The responses that stated that I could apply TDD to the DAL, and even use
TDD to design the relational database immediately lost all credibility. I'm
new to TDD, but not to data modeling and client/server business application
development. Anybody promoting the idea of applying TDD to designing a
database, IMHO, is dangerous to their employer. That's not meant as an
attack on anybody here personally. It's just a fact. I'd even say that it's
*probably never* a good idea to design a relational database based
exclusively or even mostly on how the data will be programmatically
accessed - which is what TDD would inherently do.

and came looking for affirmation (to strengthen your case with a manager
perhaps).

I *am* the manager. Geeze! I'm actually the technical lead and I have
complete control over this green field project - not only the technical
implementation, but also on the development process. The people I work for
have absolutely zero say in how development proceeds. They just want the
final product. They will never hear about "TDD" much less be able to tell me
yes or no about employing it. And, I do see TDD as very powerful and
currently *require* it's use on this project... just not on *every* aspect
of this project - and probably never on a DAL, or HTTP pipeline
configuration code, and other such things were mocking it would be
prohibitively expensive.

BTW: I'm writing this not to defend anything - but simply to point out how
wrong you are about this.

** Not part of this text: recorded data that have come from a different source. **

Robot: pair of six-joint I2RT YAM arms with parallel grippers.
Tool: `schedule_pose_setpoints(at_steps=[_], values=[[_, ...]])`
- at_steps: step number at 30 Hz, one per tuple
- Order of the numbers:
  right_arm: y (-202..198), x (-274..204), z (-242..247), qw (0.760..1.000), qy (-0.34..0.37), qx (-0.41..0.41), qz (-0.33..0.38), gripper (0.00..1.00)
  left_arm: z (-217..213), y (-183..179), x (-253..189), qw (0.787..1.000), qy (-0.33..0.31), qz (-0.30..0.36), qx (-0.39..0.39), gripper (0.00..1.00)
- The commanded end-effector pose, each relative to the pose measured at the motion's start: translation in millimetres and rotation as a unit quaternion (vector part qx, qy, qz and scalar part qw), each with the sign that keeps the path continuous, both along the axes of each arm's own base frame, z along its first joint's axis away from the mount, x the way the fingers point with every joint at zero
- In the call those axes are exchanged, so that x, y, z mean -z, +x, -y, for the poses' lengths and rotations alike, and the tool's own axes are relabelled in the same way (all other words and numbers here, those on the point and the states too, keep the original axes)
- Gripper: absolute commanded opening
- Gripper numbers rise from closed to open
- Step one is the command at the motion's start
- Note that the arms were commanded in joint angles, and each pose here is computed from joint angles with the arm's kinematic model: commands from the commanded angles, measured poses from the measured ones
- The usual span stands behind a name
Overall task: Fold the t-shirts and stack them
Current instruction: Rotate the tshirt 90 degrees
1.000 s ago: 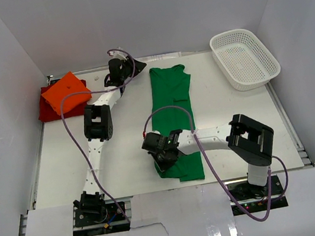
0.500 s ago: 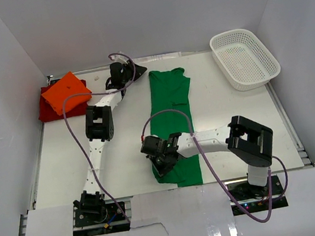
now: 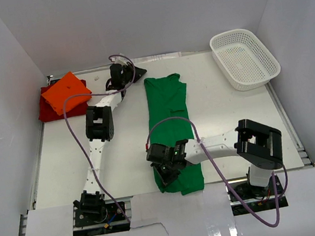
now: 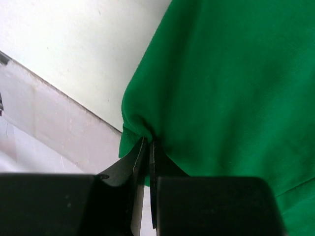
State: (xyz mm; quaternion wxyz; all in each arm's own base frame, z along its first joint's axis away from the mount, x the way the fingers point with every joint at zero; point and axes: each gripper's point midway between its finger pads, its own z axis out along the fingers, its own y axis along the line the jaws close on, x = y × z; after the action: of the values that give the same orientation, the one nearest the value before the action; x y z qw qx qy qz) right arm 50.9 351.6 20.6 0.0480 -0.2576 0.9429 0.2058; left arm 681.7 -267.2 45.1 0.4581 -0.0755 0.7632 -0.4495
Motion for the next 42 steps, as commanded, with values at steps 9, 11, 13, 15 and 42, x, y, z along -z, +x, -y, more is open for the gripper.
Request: schedule_pose_setpoints(at_steps=[9,11,13,15,42], values=[[-22,22,30,0.998,-0.056,-0.014,-0.022,0.08,-37,23,-78,0.997,-0.022,0.059,-0.035,0.21],[-21,23,27,0.998,-0.055,-0.021,-0.021,0.08,-53,24,-89,0.997,-0.026,0.059,-0.047,0.32],[-22,24,26,0.998,-0.056,-0.026,-0.023,0.08,-64,21,-121,0.995,-0.031,0.073,-0.054,0.37],[-22,26,25,0.998,-0.057,-0.029,-0.024,0.08,-76,14,-116,0.996,-0.038,0.048,-0.064,0.41],[-23,18,18,0.997,-0.059,-0.04,-0.037,0.13,-24,-118,-23,0.988,-0.005,-0.152,0.019,0.59]])
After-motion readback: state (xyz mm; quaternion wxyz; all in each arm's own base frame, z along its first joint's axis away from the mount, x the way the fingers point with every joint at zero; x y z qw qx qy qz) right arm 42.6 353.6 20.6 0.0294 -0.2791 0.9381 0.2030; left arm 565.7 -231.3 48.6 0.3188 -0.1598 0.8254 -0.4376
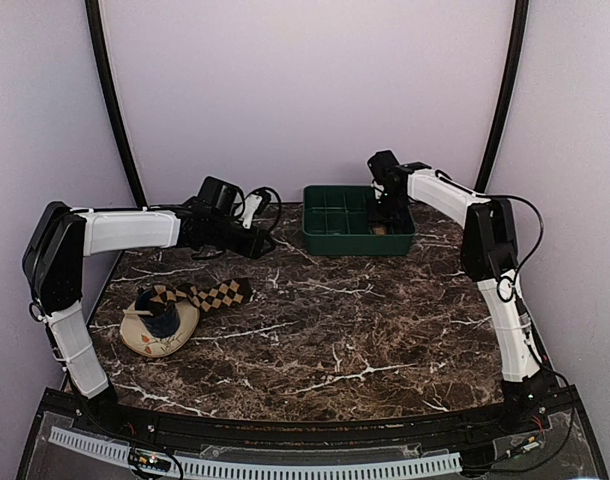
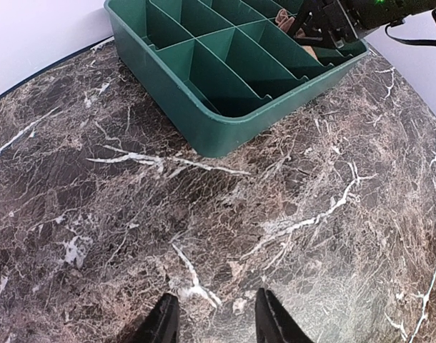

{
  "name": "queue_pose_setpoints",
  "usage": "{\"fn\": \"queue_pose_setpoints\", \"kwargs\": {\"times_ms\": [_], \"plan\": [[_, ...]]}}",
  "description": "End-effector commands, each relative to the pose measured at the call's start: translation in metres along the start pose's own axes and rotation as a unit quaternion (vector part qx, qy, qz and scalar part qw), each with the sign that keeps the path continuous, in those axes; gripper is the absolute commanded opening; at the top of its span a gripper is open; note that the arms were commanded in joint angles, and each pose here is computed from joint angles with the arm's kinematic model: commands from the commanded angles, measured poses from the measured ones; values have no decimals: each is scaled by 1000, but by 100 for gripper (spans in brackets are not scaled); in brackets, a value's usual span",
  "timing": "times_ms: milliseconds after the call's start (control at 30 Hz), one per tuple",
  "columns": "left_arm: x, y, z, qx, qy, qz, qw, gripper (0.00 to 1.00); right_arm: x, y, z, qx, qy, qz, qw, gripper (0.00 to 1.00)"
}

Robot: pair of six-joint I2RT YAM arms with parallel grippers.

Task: Roll the socks
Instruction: Place the sock in the storage box.

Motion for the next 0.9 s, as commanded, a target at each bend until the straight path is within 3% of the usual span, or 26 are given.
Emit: {"fn": "queue_pose_setpoints", "kwargs": {"times_ms": [0,233,467,867], "plan": [[-12,3,14,-4,-14,4,1000,39,-31,-3,19,10,-40,14,999,52],[-16,2,18,-8,-21,4,1000,39,-40,-1,26,3,-62,27,998,50],[-16,3,18,-11,-21,4,1000,39,-24,5,27,-3,-63,41,997,30],[-13,4,20,-2,-21,7,1000,39,19,1,17,0,-25,40,999,19]]}}
Point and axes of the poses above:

It's beyond me why you seem so personally
offended.

If so, you approached the newsgroup entirely wrong and wasted everyone's
time.

Even if you were right, it is not a wast of everyone's time to have a lively
discussion in which beliefs are challenged. As a result of the challenge
you'll either (1) change your beliefs for the better; or (2) affirm your
beliefs. You can't go wrong either way.

-Cramer

mgsram · Apr 29, 2008

Whether he is narrating integration problems or not, I think it's utterly

naive to drive a database design from the point of view of the code that
will use the database - which is what you advocated elsewhere. I have been
in the industry for a very long time and have spent a lot of time cleaning
up databases, many times doing complete rewrites, after the initial
developers before me failed to make the database model the real world, and
instead designed the database to model their current application needs.
Applying TDD to the design of a database itself, by definition, means you
are modeling your application's needs and not the real world of the
business. That's a huge mistake that many systems never recover from (and if
the system is important enough, will eventually necessitate a complete
redesign and reimplementation of the database according to a new data model
that captures the real-world of the business).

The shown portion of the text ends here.